我正在从文件中读取原始浮点数,其中每个文件都是一个单独的4通道时间序列序列(单个观察值)。由于数据集中存在伪影,某些文件可能包含一列我想摆脱的列。
使用tf.read_file(filename)
读取文件后,如果张量的第一列过多,我尝试删除该张量的第一列。我正在使用tf.cond()
,其中pred
参数是检查第一行的形状是否等于所需的列数。
我正在读取140 GB的数据,因此不能使用numpy(数据不适合内存),我想将该解决方案用作tf.data.Dataset
映射函数。
import tensorflow as tf
desired_number_of_columns = 4
# Mock reading from file - tf.read_file(filename). The file contains 5 columns but 4 are required.
raw_single_observation = tf.constant(' '.join(['0.0'] * 5) + '\n' + ' '.join(['0.0'] * 5))
# Split file content on newline and whitespace - produces one long list of strings (representing numbers).
single_observation = tf.string_split([raw_single_observation], sep='\r\n ').values
# Casts strings to floats.
single_observation = tf.strings.to_number(single_observation, tf.float32)
# Extract rows from the file. Will be used to get the length of the first row.

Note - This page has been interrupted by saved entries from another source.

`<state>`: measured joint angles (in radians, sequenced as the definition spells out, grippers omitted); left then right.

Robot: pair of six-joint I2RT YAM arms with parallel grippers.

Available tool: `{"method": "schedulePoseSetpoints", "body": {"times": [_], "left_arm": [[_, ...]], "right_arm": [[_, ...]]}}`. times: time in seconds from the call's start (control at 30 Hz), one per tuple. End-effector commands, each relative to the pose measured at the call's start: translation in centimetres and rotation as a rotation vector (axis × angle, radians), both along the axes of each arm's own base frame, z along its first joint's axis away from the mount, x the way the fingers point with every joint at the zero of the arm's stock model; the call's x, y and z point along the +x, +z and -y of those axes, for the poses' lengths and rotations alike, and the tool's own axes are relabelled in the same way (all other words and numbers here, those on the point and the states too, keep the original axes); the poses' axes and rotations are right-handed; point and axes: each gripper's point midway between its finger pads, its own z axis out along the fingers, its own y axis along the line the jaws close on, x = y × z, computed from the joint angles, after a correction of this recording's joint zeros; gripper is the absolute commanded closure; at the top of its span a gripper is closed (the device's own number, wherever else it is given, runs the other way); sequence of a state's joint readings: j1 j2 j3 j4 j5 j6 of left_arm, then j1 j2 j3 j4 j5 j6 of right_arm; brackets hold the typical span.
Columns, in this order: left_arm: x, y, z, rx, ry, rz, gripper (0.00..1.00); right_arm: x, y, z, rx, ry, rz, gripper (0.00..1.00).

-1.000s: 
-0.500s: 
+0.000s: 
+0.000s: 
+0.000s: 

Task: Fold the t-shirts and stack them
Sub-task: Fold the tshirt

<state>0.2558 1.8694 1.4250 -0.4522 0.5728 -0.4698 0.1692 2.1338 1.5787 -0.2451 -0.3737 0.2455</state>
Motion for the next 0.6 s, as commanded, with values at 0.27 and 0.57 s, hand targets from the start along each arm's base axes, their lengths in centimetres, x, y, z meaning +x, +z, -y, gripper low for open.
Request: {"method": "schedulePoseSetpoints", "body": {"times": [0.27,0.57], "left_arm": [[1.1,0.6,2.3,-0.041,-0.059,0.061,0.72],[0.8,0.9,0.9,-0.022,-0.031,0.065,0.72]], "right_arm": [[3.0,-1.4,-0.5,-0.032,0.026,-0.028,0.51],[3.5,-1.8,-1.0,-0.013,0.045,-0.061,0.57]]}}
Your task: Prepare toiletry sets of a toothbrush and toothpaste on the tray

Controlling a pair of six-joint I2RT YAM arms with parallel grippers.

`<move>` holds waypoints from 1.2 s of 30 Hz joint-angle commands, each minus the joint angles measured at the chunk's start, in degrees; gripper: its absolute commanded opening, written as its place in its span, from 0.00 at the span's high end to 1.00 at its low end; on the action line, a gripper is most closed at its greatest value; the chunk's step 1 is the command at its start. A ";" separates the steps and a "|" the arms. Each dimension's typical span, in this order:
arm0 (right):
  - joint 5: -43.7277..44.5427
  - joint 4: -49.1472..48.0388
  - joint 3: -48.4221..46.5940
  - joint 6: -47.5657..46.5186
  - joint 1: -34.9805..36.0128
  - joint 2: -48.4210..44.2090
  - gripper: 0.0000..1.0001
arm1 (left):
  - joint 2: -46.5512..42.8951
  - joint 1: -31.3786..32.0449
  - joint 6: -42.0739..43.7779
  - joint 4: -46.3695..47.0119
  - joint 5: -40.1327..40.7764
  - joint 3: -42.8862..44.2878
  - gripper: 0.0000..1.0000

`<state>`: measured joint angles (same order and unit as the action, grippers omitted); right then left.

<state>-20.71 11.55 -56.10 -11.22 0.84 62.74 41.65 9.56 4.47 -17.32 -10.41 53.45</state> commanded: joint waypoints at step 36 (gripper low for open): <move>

rows = tf.string_split([raw_single_observation], sep='\r\n').values
# Split the first row on whitespaces and extract the number of columns.
actual_number_of_columns = tf.string_split([rows[0]], sep=' ').values.shape[0]
# If the number of columns doesn't match - drop the first column.
single_observation = tf.cond(
actual_number_of_columns == desired_number_of_columns,
lambda: tf.reshape(single_observation, (-1, desired_number_of_columns), name="desired_number_of_columns"),
lambda: tf.reshape(single_observation, (-1, actual_number_of_columns), name="one_too_many_columns")[:, 1:]
)
tf.print(single_observation)
我收到以下错误:
Traceback (most recent call last):
File "C:/xxx/src/debug/debug_dimension_in_cond.py", line 24, in <module>
lambda: tf.reshape(single_observation, (-1, actual_number_of_columns), name="one_too_many_columns")[:, 1:]
File "C:\Users\xxx\.conda\envs\test-env\lib\site-packages\tensorflow\python\util\deprecation.py", line 507, in new_func
return func(*args, **kwargs)
File "C:\Users\xxx\.conda\envs\test-env\lib\site-packages\tensorflow\python\ops\control_flow_ops.py", line 1965, in cond
p_2, p_1 = switch(pred, pred)
File "C:\Users\xxx\.conda\envs\test-env\lib\site-packages\tensorflow\python\ops\control_flow_ops.py", line 305, in switch
data, dtype=dtype, name="data", as_ref=True)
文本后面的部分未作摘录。